Pasadas las guerras y todas las penurias, su mundo permanecía inalterable y cercano año tras año, siempre tenía claro cómo era. Dibujaba muy bien, solo animales, en las esquinitas de los folios ya escritos, en el reverso de los sobres, en libretas viejas. Como había cazado, los conejos y los patos eran su especialidad. Yo le pedía: "Ahora un elefante". "Un elefante no, que no he visto ninguno", decía, y seguía concentrado en una oreja puntiaguda.

Pocas cosas le sacudían. Un libro sobre los estertores de la dictadura, que le parecía asombroso estar viviendo para verlo publicado, así, como si nada; Francine Gálvez dando el parte, un cambio milagroso para él que solo había visto negros en África.

Hasta que llegaron las muertes arrasadoras. Las de dos de sus hijos en el mismo accidente, que lo cambiaron todo aunque hubo que seguir viviendo, llevar a limpiar el sombrero de verano, dibujar patos a los nietos, dar la cuerda al reloj cada noche, ver el parte, echar siestas detectivescas. Después, muy espaciadas, las de los amigos, alguno de la juventud.

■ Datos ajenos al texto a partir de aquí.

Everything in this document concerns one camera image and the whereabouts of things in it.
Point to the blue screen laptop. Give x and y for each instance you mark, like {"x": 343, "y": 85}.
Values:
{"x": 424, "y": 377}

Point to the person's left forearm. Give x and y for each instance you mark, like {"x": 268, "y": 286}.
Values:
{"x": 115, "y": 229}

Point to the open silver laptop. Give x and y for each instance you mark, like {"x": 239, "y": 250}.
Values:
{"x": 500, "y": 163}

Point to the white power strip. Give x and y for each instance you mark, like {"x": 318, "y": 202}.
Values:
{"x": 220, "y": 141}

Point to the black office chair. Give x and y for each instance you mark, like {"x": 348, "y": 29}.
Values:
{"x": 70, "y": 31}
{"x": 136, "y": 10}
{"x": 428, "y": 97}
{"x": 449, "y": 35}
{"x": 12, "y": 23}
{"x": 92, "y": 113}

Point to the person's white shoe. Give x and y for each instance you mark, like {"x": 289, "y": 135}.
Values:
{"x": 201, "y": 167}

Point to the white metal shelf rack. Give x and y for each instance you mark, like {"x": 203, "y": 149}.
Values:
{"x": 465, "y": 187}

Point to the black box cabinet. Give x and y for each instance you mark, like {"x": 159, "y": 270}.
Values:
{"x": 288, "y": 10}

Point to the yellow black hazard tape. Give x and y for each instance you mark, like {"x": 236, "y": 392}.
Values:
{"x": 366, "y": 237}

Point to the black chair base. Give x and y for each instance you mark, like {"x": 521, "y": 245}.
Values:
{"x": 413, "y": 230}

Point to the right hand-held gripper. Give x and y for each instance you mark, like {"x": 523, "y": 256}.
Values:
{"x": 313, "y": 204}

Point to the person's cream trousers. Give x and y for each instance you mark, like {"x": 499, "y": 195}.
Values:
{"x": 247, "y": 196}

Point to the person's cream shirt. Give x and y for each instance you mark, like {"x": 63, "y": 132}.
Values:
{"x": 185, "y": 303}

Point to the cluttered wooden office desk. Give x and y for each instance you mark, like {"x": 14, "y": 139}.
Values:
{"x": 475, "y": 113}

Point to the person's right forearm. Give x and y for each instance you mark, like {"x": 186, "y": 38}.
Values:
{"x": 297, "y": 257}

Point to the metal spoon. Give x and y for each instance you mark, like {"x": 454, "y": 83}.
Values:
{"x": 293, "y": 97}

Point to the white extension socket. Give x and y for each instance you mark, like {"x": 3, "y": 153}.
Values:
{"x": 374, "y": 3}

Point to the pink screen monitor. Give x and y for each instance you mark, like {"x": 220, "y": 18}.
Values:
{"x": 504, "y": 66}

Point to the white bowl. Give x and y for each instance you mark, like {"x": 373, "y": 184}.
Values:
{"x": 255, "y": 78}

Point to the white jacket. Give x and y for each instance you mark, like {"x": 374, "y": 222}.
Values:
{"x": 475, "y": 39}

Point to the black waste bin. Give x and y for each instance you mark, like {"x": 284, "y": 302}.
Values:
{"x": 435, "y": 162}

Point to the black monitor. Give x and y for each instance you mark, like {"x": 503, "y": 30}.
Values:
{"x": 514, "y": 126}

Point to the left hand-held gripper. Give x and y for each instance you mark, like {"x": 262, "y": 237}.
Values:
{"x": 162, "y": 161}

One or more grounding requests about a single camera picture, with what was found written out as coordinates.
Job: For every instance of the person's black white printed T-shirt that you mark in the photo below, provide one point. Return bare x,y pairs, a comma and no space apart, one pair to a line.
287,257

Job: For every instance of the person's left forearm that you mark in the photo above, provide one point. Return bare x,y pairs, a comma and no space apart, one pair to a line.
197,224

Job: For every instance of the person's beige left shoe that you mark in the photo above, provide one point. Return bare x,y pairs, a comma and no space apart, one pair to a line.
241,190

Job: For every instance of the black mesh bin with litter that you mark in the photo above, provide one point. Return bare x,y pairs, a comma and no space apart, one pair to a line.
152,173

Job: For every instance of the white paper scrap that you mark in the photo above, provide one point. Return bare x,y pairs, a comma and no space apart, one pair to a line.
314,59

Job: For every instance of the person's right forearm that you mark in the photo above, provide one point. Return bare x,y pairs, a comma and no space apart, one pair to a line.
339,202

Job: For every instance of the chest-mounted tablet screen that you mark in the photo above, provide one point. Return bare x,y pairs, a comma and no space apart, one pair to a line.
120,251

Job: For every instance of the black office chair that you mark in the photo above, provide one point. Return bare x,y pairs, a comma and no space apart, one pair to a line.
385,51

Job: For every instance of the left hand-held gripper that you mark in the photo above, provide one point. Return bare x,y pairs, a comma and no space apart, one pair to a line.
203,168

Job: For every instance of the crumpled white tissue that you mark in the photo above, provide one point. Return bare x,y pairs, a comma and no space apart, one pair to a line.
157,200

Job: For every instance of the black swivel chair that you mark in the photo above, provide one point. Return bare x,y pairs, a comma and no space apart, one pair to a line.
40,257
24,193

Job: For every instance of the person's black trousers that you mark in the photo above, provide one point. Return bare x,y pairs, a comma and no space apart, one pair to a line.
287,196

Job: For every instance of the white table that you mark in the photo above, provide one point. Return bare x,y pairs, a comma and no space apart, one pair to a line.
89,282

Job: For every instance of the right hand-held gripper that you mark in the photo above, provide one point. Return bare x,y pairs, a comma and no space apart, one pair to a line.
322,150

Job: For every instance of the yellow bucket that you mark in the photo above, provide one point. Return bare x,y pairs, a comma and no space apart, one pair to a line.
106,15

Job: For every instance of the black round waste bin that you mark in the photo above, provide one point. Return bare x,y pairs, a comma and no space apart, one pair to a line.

Y un día, con todos sus nietos estudiando aquí y allá, no se puso el traje. Al siguiente tampoco. Se quedó todo el día en la cama, en pijama, el pelo blanco alborotado y anunció que había decidido morir. Así. Ya no quedaba nada que hacer ni ver. Ya no estaba su gente, la que recordaba lo que él recordaba. Ya no era su mundo ese que había entonces y ya no lo entendía. El médico dijo que no tenía nada, desgana de vivir. No estaba amargado, estaba decidido. Pasada una semana, se murió habiendo visto solo dos siglos y ningún elefante, salvo en la televisión. Tenía 95 años.

Así que pienso en ese señor sirio que, con tres años más, estará en Italia confiando en que le dejen quedarse y empezar una nueva vida por breve que sea. Pienso en que quizás hasta le dé tiempo a ver un elefante.